### WORK REQUEST
Repeat exactly, and only, the lines below starting at the line that contains "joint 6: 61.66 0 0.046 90" and ending at the line that contains "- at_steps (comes", inclusive of both.

### RECORD EXTRACTS
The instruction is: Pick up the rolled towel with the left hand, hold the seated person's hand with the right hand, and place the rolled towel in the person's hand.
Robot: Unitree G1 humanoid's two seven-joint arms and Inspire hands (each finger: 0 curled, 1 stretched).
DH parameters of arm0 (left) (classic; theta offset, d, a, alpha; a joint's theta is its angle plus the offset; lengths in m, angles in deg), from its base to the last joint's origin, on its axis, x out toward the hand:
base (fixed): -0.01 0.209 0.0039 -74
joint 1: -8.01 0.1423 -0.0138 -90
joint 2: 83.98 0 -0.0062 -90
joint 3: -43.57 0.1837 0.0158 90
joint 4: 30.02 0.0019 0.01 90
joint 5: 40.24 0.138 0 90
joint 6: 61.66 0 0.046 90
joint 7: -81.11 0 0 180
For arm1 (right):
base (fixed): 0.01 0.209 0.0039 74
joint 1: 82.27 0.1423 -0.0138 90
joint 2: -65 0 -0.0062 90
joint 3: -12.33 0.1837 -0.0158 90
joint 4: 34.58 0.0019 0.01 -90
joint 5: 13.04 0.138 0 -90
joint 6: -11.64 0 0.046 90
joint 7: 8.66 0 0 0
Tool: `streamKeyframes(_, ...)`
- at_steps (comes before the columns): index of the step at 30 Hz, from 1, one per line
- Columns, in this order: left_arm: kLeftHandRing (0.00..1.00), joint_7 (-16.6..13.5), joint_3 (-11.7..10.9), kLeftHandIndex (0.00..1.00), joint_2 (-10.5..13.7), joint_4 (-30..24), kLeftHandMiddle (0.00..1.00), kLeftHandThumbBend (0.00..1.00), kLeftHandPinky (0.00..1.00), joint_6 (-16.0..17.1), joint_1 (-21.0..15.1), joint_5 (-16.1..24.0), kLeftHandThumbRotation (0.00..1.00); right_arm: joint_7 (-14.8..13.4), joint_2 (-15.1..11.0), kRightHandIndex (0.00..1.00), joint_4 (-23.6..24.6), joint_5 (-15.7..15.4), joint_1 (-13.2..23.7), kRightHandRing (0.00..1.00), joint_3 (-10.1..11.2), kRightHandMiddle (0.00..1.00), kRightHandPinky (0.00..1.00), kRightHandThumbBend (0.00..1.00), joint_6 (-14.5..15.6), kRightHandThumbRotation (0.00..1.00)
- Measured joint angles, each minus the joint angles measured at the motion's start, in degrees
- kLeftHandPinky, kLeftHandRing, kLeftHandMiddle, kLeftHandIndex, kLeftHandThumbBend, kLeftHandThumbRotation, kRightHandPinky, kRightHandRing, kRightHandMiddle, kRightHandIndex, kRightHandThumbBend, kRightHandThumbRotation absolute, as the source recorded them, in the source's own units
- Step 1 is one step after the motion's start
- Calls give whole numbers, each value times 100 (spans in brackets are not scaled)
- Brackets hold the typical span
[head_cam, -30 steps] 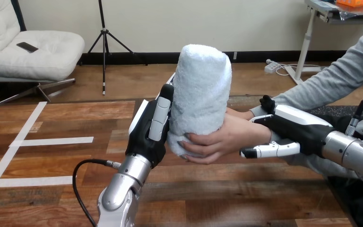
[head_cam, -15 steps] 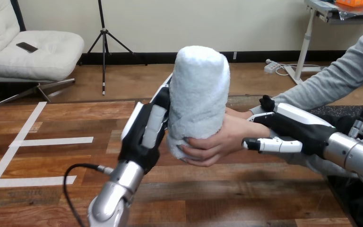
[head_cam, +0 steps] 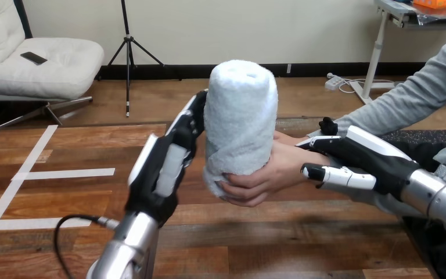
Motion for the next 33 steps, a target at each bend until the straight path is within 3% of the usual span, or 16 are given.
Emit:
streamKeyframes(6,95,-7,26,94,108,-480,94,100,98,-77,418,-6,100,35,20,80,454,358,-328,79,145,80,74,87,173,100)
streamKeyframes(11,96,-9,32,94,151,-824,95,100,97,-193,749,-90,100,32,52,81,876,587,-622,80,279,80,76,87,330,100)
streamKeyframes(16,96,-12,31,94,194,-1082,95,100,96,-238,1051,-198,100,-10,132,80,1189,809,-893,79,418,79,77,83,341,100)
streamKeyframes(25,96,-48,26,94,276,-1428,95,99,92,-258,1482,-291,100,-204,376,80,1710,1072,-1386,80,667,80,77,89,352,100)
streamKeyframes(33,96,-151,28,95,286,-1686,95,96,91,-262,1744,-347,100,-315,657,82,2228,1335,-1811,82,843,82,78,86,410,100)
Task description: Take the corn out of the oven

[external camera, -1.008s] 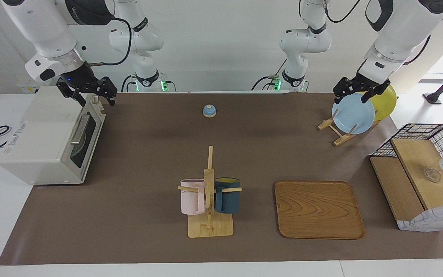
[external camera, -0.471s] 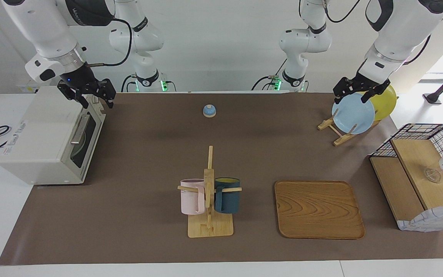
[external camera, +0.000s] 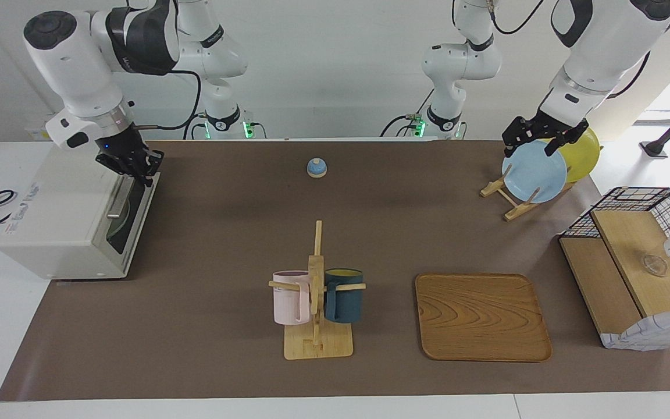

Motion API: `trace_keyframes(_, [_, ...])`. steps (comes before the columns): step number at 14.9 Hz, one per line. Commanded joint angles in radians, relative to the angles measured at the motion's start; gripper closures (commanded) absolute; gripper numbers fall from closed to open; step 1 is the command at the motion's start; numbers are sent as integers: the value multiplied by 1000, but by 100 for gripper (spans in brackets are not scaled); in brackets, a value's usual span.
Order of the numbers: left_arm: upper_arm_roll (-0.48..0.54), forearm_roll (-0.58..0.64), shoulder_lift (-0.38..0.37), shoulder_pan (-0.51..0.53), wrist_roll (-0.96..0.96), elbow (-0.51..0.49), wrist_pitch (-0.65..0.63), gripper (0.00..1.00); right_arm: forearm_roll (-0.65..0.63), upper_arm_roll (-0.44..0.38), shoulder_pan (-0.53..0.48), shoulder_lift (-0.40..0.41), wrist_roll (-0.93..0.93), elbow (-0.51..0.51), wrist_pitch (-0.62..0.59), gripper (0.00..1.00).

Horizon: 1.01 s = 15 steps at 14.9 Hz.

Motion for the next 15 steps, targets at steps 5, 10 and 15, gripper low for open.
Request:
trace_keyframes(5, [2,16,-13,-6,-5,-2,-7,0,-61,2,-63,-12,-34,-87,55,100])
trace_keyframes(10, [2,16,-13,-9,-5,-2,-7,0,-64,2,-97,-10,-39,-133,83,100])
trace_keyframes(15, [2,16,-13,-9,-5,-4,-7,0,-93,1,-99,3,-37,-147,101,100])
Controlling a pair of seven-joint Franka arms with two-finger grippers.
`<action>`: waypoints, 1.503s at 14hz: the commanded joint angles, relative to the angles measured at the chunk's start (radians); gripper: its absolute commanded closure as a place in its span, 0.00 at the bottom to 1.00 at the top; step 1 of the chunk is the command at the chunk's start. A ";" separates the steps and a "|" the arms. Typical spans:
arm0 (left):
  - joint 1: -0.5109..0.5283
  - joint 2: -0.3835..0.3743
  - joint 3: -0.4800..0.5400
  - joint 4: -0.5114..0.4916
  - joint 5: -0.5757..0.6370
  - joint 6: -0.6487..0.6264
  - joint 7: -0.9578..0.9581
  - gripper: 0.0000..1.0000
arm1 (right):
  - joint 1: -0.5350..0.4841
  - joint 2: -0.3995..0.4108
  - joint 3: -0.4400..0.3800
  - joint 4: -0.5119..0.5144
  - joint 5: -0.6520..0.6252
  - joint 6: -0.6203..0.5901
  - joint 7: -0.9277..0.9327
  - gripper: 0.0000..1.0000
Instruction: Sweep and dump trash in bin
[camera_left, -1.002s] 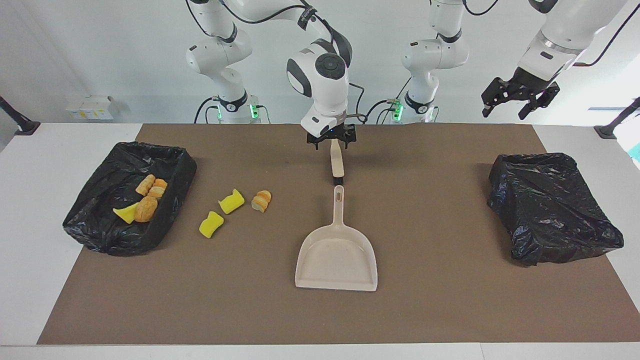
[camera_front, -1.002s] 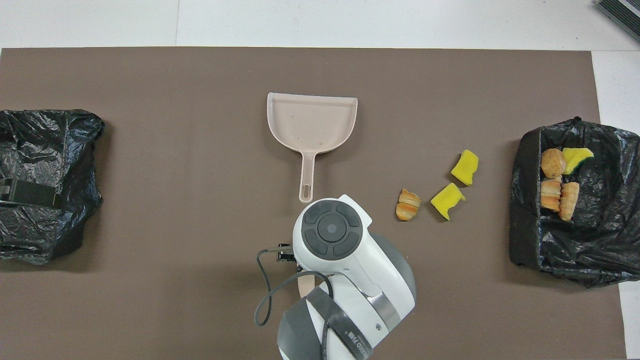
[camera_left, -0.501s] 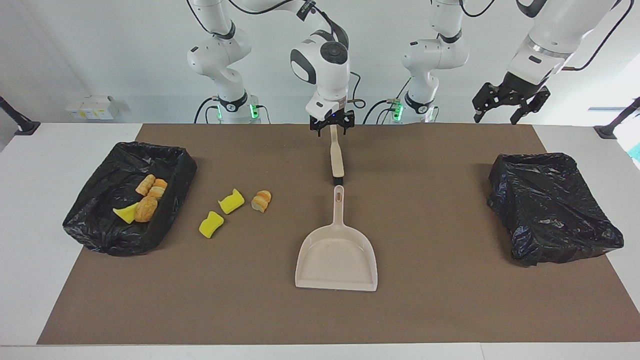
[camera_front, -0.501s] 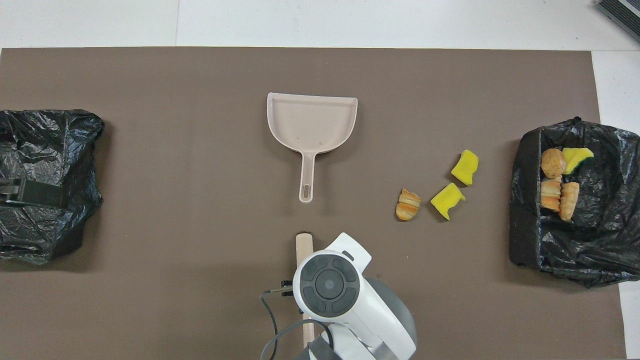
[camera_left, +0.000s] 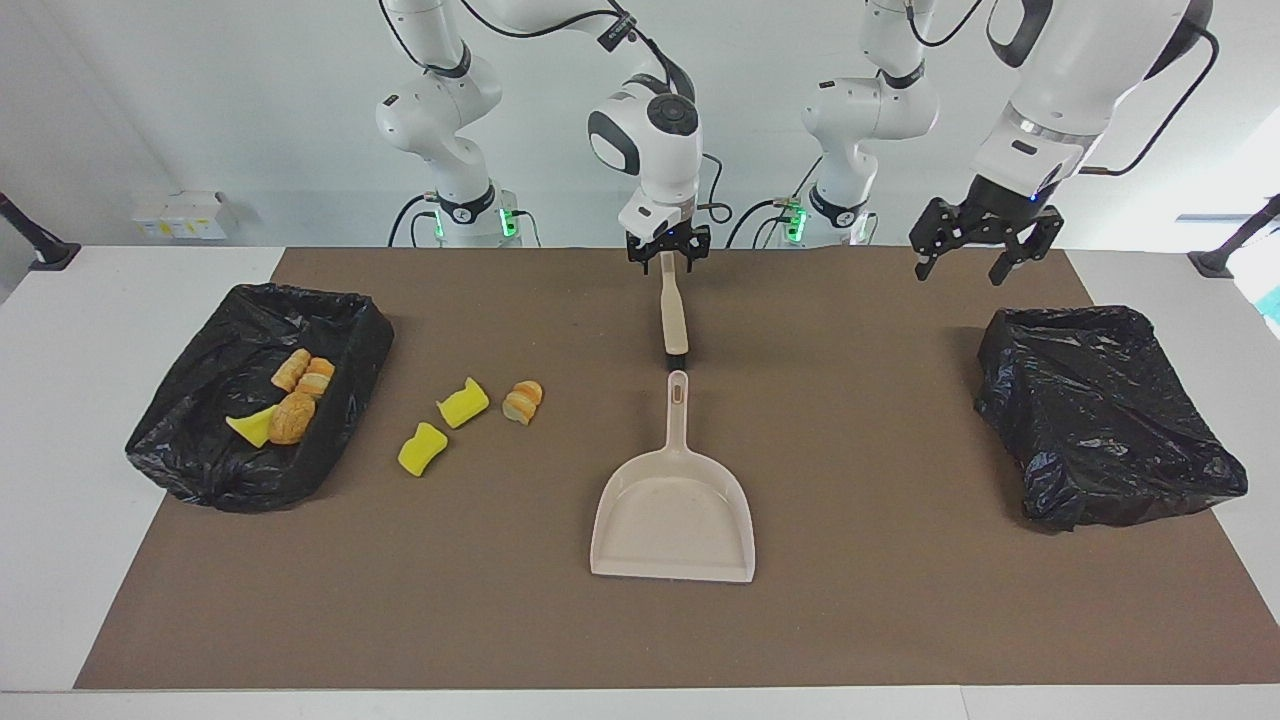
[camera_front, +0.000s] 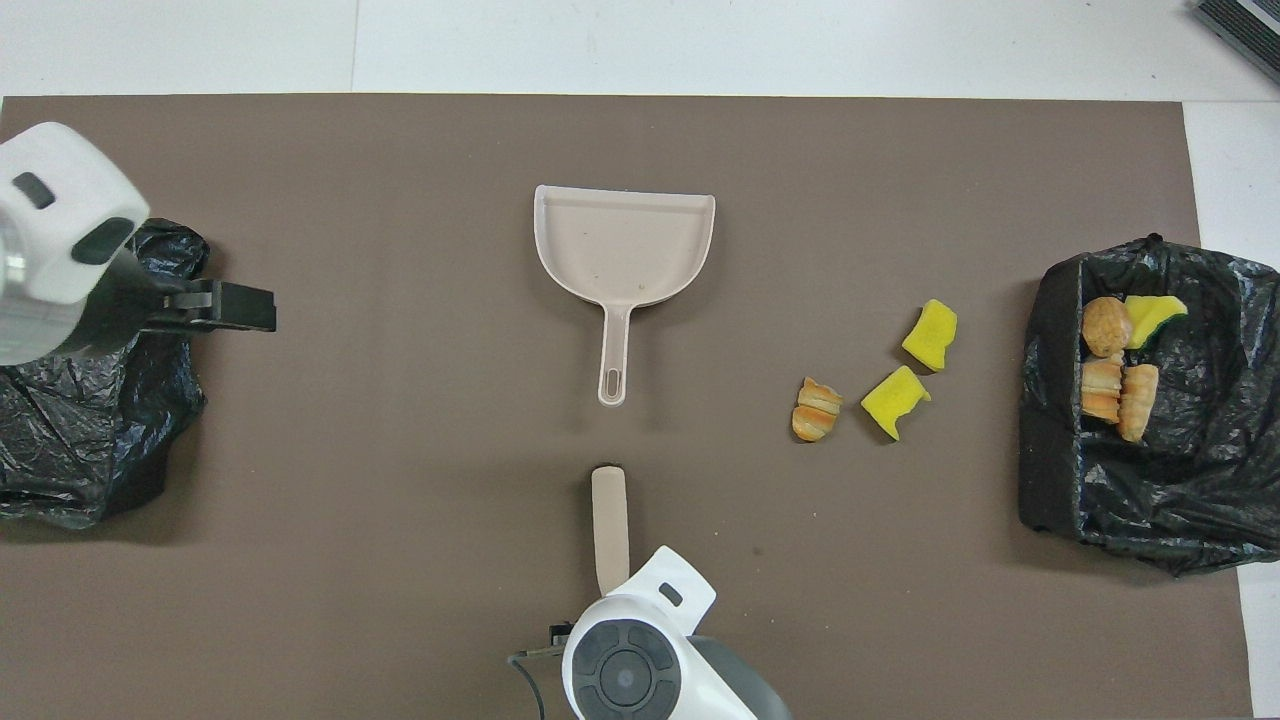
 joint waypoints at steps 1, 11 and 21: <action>-0.064 0.037 0.014 -0.003 0.004 0.067 -0.070 0.00 | 0.010 -0.015 0.001 -0.017 0.050 0.012 0.014 0.39; -0.265 0.321 0.015 0.104 0.013 0.250 -0.223 0.00 | 0.016 0.004 -0.002 0.013 0.104 -0.068 -0.045 1.00; -0.404 0.471 0.015 0.097 0.043 0.352 -0.340 0.00 | -0.335 -0.093 -0.013 0.251 -0.028 -0.553 -0.317 1.00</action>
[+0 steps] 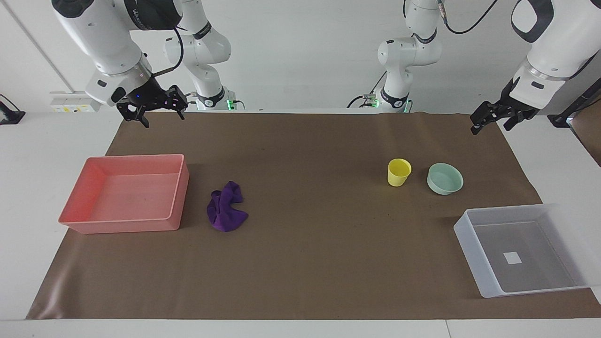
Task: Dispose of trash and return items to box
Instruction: 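Reach the bowl with the left gripper while the right gripper reaches the cloth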
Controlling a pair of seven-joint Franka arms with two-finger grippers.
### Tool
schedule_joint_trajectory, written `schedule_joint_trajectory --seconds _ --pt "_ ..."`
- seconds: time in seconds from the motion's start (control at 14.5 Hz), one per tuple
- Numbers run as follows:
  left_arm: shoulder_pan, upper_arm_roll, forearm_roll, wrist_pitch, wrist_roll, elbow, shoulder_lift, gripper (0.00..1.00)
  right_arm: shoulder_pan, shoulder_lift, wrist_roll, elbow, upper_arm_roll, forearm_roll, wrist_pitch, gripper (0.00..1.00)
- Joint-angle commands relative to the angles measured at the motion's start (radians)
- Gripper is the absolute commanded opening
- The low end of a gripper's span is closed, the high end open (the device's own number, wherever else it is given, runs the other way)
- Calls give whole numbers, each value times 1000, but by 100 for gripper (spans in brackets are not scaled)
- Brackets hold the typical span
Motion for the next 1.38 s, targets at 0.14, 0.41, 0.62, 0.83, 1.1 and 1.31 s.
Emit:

### EXERCISE ANSWER
joint 6: 61.66 0 0.046 90
joint 7: -81.11 0 0 180
For arm1 (right):
base (fixed): 0.01 0.209 0.0039 74
joint 1: 82.27 0.1423 -0.0138 90
joint 2: -65 0 -0.0062 90
joint 3: -12.33 0.1837 -0.0158 90
joint 4: 34.58 0.0019 0.01 -90
joint 5: 13.04 0.138 0 -90
joint 6: -11.64 0 0.046 90
joint 7: 8.66 0 0 0
Tool: `streamKeyframes(_, ...)`
- at_steps (comes before the columns): index of the step at 30 Hz, from 1, one per line

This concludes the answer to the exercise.